Apartando el Moniteur, se concentro en L’Indépendant. Sería uno de tantos periodicuchos nacidos con la supresión de la censura si no lo patrocinara Fouché. Su línea editorial mostraba una clara vocación de flotar entre dos aguas. Era comprensible que Fouché quisiera guardarse las espaldas; si la guerra se perdía, cosa probable, necesitaría contar con algo que le permitiera conservar la cabeza sobre los hombros. Si no se ganaba, él mismo sería de los más indiferentes al hecho de que su ministro, y otros tan infieles como él, no se hubieran comportado como incondicionales, y si se ganaba sería el primero en ser cesado y desterrado, si no encarcelado y hasta pudiera ser que fusilado. A Fouché le necesitaba para que le mantuviera informado y le ganara las elecciones con su insuperable maestría en el noble arte del pucherazo. Lo demás le daba igual. Incluso ese L’Indépendant que dudaba fuese nadie a leer. Debía de ser un gran ingenuo si esperaba que con aquella basura podría ponerse a salvo. Lo quisiera o no, su destino estaba ligado al de él. Sus esperanzas de sobrevivir dependían de que ganara la guerra, y no podían ser grandes.

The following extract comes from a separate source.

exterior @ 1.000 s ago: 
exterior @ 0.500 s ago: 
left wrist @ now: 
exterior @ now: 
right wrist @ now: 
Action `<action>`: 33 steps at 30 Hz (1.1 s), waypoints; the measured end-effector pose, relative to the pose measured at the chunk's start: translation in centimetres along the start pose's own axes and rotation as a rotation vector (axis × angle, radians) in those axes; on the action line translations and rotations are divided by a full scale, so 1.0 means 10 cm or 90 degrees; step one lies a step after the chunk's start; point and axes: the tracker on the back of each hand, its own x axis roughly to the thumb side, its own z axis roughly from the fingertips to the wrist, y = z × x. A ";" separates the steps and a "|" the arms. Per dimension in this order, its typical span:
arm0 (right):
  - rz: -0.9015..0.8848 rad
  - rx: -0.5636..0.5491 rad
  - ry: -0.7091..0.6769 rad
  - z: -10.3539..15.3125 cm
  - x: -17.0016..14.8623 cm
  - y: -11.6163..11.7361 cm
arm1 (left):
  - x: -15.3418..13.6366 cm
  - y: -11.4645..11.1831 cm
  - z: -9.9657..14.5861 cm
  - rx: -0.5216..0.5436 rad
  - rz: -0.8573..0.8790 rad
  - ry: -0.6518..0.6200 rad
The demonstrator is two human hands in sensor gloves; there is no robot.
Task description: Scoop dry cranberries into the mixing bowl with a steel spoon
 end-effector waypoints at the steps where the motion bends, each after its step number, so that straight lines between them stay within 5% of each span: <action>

Las últimas noticias adjudicaban a Wellington cien mil hombres y ciento cincuenta mil cañones, a Blücher ciento cincuenta mil y doscientos ochenta, Schwarzenberg no sabía qué hacer con doscientos mil y trescientos cincuenta, y Barclay de Tolly debía estar abrumado con doscientos mil y quinientos. Frente a todos ellos, y tras confiar las fortalezas fronterizas a la Guardia Nacional, sólo tendría doscientos veinticinco mil. Los mejores del continente, sin duda, pero uno contra tres. Necesitaba un milagro, no forzosamente divino. Quizá bastase con estar preparado mucho antes que todos ellos, de forma que pudiera descargar un golpe decisivo contra Blücher y echar al mar a Wellington. Si lo consiguiera, conservaría la esperanza.

Pensativo, se acercó a la mesa donde se desplegaba un mapa de Valonia, el Le Capitaine. Definido con tres lápices, un triángulo equilátero de cuarenta kilómetros de lado. Los vértices correspondían a Charleroi, Gembloux y Namur. Ahí era donde su destino le aguardaba.